REQUIREMENT: Please restate the records that follow word for word, omitting any images.

SUPPLIED DATA:
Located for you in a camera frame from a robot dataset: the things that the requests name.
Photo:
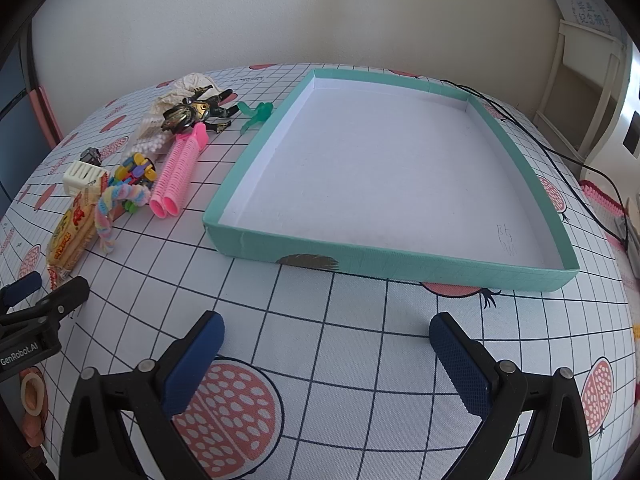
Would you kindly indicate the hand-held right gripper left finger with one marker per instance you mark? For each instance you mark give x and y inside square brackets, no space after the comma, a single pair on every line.
[195,365]

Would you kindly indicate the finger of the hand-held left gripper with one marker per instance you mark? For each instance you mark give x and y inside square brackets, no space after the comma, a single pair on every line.
[22,286]
[62,299]

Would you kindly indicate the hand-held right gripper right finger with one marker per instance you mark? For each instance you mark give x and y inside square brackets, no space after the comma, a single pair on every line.
[460,365]

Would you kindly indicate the yellow snack packet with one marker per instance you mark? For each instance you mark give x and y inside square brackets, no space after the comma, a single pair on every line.
[70,235]

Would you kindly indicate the white plastic clip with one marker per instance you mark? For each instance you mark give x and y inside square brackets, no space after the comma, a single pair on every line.
[82,175]

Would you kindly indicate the black toy car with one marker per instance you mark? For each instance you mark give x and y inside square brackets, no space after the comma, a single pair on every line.
[90,156]

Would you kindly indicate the colourful plastic clips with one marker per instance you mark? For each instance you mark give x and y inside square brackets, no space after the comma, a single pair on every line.
[132,170]

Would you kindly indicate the pink hair roller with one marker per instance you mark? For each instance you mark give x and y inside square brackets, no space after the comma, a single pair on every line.
[167,180]
[184,170]

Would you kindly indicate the teal cardboard box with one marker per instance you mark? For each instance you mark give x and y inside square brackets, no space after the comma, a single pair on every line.
[380,170]

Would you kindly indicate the black gold toy figure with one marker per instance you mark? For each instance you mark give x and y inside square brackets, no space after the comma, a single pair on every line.
[197,110]

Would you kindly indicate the cream cloth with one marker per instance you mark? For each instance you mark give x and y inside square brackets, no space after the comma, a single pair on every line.
[187,85]

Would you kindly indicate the green plastic toy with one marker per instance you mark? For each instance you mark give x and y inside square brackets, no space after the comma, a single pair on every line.
[252,116]

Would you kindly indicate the person's left hand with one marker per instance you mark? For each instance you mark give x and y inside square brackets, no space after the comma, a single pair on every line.
[32,390]

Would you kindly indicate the pomegranate grid tablecloth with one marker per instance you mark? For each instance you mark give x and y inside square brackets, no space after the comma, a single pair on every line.
[320,340]

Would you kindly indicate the dark cabinet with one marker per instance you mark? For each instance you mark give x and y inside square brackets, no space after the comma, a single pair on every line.
[15,125]

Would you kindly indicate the pink bar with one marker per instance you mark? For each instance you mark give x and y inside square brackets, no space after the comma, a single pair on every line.
[45,115]

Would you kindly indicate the pink white crochet blanket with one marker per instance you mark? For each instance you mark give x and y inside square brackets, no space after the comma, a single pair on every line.
[602,197]

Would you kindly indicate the white shelf rack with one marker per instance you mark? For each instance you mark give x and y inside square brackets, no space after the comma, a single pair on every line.
[580,85]

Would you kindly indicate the white board with round print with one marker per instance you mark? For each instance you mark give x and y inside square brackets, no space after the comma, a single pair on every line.
[587,10]

TASK RESULT:
Located for you in a camera frame from a robot dataset: the things that the requests name.
Photo:
Would you kindly indicate the hand-held right gripper left finger with one marker per instance you mark? For each instance you mark give x and y inside square brackets, no space after the comma, a single pair on every line.
[195,365]

Would you kindly indicate the finger of the hand-held left gripper with one marker per instance you mark? For each instance you mark give x and y inside square brackets, no space after the comma, a single pair on every line.
[22,286]
[62,299]

Would you kindly indicate the hand-held right gripper right finger with one marker per instance you mark? For each instance you mark give x and y inside square brackets, no space after the comma, a single pair on every line.
[460,365]

Would you kindly indicate the yellow snack packet with one marker per instance you mark? For each instance you mark give x and y inside square brackets, no space after the comma, a single pair on every line.
[70,235]

Would you kindly indicate the white plastic clip with one marker per instance you mark? For each instance you mark give x and y inside square brackets, no space after the comma, a single pair on every line.
[82,175]

Would you kindly indicate the black toy car with one marker per instance you mark? For each instance you mark give x and y inside square brackets, no space after the comma, a single pair on every line.
[90,156]

Would you kindly indicate the colourful plastic clips with one marker per instance you mark? For each instance you mark give x and y inside square brackets, no space after the comma, a single pair on every line.
[132,170]

Would you kindly indicate the pink hair roller with one marker per instance you mark? For each instance you mark give x and y inside square brackets, no space after the comma, a single pair on every line.
[167,180]
[184,170]

Would you kindly indicate the teal cardboard box with one marker per instance you mark? For each instance you mark give x and y inside square brackets, no space after the comma, a single pair on every line.
[380,170]

Would you kindly indicate the black gold toy figure with one marker per instance you mark? For each instance you mark give x and y inside square brackets, no space after the comma, a single pair on every line.
[197,110]

Would you kindly indicate the cream cloth with one marker per instance you mark? For each instance you mark give x and y inside square brackets, no space after the comma, a single pair on every line.
[187,85]

Would you kindly indicate the green plastic toy with one marker per instance you mark? For each instance you mark give x and y inside square brackets, no space after the comma, a single pair on every line.
[252,116]

Would you kindly indicate the person's left hand with one marker per instance you mark? For each instance you mark give x and y inside square brackets, no space after the comma, a single pair on every line.
[32,390]

Would you kindly indicate the pomegranate grid tablecloth with one marker per instance you mark? For each instance you mark give x and y inside square brackets, no space after the comma, a single pair on every line.
[320,340]

Would you kindly indicate the dark cabinet with one marker per instance you mark? For each instance you mark give x and y inside square brackets, no space after the comma, a single pair on every line.
[15,125]

Would you kindly indicate the pink bar with one marker per instance you mark? For each instance you mark give x and y inside square brackets, no space after the comma, a single pair on every line.
[45,115]

Would you kindly indicate the pink white crochet blanket with one marker per instance you mark? For each instance you mark give x and y inside square brackets, no space after the comma, a single pair on every line.
[602,197]

Would you kindly indicate the white shelf rack with one marker per instance you mark? For each instance you mark give x and y inside square brackets, no space after the comma, a single pair on every line.
[580,85]

Would you kindly indicate the white board with round print with one marker per instance you mark? For each instance you mark give x and y inside square brackets, no space after the comma, a single pair on every line.
[587,10]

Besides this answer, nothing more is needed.